YOUR ASSIGNMENT »
Set down again exactly the lines of the listing below that fall between the line holding "<point>255,205</point>" and the line holding "<point>87,59</point>", inclusive.

*** Block opens ***

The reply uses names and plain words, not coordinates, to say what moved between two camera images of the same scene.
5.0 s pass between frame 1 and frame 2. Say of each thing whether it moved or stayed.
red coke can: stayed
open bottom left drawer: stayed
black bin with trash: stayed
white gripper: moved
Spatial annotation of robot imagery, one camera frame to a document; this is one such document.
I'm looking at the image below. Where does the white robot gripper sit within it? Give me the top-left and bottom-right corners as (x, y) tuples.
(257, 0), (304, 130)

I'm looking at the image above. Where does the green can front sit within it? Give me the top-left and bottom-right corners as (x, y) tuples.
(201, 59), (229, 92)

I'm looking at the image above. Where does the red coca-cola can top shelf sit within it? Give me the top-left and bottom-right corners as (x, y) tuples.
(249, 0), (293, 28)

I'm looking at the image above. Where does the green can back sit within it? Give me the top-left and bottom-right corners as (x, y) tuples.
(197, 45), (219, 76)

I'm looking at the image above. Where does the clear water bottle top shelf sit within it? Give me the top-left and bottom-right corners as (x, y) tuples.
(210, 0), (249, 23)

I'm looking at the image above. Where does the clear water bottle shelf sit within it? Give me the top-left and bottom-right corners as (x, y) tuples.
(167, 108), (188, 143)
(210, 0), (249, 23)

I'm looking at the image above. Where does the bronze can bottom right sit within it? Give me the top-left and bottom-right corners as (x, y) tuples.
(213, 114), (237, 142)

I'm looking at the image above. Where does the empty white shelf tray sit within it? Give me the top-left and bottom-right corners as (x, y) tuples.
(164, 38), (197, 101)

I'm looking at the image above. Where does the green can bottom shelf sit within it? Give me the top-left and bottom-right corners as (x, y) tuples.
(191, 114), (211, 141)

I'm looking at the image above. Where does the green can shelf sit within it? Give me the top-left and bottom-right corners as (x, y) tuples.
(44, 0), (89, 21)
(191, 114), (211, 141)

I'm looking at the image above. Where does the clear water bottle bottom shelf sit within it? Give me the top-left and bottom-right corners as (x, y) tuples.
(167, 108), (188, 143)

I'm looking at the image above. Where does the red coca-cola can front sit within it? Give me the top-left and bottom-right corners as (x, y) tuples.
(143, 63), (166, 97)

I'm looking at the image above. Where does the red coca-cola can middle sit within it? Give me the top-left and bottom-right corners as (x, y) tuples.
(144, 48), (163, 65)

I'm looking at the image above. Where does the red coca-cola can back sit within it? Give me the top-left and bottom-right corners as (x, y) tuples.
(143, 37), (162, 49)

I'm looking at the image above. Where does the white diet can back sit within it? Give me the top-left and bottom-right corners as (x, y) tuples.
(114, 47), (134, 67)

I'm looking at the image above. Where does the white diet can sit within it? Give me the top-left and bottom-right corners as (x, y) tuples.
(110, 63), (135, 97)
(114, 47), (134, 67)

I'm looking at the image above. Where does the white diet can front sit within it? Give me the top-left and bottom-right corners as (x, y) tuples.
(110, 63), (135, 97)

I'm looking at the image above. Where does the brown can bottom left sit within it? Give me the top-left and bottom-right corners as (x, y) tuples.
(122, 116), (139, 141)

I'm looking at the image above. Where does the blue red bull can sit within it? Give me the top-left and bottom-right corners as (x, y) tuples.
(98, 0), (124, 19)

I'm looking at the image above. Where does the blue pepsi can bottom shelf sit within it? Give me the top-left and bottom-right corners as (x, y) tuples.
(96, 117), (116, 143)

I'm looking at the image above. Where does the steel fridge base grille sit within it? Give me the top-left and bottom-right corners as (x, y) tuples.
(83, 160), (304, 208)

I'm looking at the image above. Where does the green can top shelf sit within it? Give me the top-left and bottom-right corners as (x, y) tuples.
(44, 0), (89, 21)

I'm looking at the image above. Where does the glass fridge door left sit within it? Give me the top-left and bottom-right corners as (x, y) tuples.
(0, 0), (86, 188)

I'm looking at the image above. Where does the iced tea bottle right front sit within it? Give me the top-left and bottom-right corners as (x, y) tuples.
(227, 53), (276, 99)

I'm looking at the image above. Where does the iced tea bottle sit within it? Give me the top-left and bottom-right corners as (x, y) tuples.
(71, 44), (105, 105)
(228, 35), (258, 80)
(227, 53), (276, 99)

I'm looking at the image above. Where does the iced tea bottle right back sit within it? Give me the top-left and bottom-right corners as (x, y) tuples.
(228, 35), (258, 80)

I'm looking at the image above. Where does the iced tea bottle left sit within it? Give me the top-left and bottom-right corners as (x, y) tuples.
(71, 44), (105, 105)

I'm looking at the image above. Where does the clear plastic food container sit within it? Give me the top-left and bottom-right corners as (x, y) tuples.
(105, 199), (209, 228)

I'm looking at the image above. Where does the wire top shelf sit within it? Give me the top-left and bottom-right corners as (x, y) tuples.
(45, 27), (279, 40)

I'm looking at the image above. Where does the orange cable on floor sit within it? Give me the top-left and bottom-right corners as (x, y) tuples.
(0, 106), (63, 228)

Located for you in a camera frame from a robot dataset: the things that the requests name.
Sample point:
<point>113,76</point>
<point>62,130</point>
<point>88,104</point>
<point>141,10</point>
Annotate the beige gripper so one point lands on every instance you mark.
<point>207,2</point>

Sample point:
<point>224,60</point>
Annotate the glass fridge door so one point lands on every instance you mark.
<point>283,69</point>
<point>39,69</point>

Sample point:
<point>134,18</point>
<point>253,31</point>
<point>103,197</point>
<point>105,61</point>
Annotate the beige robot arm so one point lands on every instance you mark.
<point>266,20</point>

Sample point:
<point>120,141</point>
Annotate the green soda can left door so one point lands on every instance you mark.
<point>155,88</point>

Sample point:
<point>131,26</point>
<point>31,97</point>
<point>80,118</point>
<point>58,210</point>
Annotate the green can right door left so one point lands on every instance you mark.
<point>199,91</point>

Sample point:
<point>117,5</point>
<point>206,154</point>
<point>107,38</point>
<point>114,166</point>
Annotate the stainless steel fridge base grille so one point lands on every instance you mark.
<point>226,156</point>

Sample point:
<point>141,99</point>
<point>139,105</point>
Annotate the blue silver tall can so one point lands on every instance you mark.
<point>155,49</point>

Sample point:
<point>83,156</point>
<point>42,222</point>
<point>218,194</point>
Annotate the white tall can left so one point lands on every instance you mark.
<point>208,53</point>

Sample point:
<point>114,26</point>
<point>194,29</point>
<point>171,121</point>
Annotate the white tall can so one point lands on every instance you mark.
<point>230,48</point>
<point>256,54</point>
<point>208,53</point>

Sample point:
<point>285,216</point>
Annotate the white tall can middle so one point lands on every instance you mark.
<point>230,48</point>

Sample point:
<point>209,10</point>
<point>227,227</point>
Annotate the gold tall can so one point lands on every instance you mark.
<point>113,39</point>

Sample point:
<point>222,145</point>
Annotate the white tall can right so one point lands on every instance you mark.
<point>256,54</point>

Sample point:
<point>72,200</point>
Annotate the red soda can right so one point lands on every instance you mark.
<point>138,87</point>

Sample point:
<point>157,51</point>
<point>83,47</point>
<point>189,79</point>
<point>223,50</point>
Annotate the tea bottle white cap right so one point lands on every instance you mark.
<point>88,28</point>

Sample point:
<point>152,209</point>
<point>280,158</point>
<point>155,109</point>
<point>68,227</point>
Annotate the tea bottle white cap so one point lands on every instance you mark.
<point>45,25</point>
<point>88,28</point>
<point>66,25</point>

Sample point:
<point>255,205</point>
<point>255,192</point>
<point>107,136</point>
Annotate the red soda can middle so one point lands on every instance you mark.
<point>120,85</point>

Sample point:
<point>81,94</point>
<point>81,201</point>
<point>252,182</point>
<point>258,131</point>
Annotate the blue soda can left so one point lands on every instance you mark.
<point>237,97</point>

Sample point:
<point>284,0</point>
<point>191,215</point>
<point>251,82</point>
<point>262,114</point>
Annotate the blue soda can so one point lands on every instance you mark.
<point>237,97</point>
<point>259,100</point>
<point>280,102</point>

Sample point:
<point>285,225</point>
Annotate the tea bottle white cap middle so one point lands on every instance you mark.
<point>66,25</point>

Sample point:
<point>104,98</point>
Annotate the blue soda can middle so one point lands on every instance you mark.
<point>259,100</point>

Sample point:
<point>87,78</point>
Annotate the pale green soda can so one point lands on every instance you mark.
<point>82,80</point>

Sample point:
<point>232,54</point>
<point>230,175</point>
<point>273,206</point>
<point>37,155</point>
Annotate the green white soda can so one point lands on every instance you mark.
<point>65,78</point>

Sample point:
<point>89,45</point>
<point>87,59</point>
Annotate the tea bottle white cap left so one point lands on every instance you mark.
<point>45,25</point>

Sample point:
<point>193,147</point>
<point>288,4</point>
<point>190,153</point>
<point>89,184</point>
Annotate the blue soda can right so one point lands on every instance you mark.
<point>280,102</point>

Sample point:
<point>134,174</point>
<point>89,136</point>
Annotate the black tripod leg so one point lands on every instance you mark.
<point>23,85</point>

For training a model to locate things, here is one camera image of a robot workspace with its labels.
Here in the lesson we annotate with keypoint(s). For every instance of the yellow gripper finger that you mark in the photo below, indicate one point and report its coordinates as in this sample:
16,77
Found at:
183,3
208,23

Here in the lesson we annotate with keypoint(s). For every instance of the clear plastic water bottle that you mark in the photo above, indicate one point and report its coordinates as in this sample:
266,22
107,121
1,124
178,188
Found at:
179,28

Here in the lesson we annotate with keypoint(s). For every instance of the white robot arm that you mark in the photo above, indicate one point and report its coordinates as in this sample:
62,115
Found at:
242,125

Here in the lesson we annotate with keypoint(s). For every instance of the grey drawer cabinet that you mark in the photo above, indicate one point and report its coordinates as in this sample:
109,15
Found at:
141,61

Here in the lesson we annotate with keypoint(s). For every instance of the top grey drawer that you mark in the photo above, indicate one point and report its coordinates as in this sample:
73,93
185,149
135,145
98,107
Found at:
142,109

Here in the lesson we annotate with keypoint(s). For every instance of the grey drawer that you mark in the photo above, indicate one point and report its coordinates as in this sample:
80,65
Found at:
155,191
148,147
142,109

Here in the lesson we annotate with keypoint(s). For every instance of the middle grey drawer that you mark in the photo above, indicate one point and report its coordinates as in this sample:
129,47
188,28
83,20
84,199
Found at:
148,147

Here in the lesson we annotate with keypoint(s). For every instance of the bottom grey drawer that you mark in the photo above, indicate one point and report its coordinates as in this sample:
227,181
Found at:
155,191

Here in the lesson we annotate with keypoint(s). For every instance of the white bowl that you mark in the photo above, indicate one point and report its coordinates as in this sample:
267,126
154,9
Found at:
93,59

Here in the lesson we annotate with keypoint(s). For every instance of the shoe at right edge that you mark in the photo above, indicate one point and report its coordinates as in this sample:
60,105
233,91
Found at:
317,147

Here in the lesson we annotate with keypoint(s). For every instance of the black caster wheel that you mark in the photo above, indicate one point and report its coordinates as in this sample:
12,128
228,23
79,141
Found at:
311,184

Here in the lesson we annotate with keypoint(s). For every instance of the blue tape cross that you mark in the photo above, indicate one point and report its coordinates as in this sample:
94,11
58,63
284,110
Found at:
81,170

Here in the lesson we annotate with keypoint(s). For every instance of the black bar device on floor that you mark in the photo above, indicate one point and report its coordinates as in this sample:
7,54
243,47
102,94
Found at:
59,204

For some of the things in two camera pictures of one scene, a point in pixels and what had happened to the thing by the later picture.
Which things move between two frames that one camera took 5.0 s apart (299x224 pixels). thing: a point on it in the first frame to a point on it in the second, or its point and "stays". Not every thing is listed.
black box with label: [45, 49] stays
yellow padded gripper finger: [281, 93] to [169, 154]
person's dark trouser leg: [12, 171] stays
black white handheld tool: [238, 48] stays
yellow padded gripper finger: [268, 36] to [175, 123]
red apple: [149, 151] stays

*** Block closes ***

ANSWER SECTION »
<point>255,205</point>
<point>255,192</point>
<point>107,136</point>
Annotate the red soda can middle so one point lands on every instance you mark.
<point>120,85</point>

Sample point:
<point>81,94</point>
<point>81,201</point>
<point>252,182</point>
<point>258,131</point>
Annotate the blue soda can left so one point lands on every instance you mark.
<point>237,97</point>

Sample point:
<point>284,0</point>
<point>191,215</point>
<point>251,82</point>
<point>262,114</point>
Annotate the blue soda can so one point lands on every instance you mark.
<point>237,97</point>
<point>259,100</point>
<point>280,102</point>

Sample point:
<point>285,225</point>
Annotate the tea bottle white cap middle so one point lands on every instance you mark.
<point>66,25</point>

Sample point:
<point>104,98</point>
Annotate the blue soda can middle so one point lands on every instance you mark.
<point>259,100</point>

Sample point:
<point>87,78</point>
Annotate the pale green soda can so one point lands on every instance you mark.
<point>82,80</point>

Sample point:
<point>232,54</point>
<point>230,175</point>
<point>273,206</point>
<point>37,155</point>
Annotate the green white soda can so one point lands on every instance you mark.
<point>65,78</point>

Sample point:
<point>89,45</point>
<point>87,59</point>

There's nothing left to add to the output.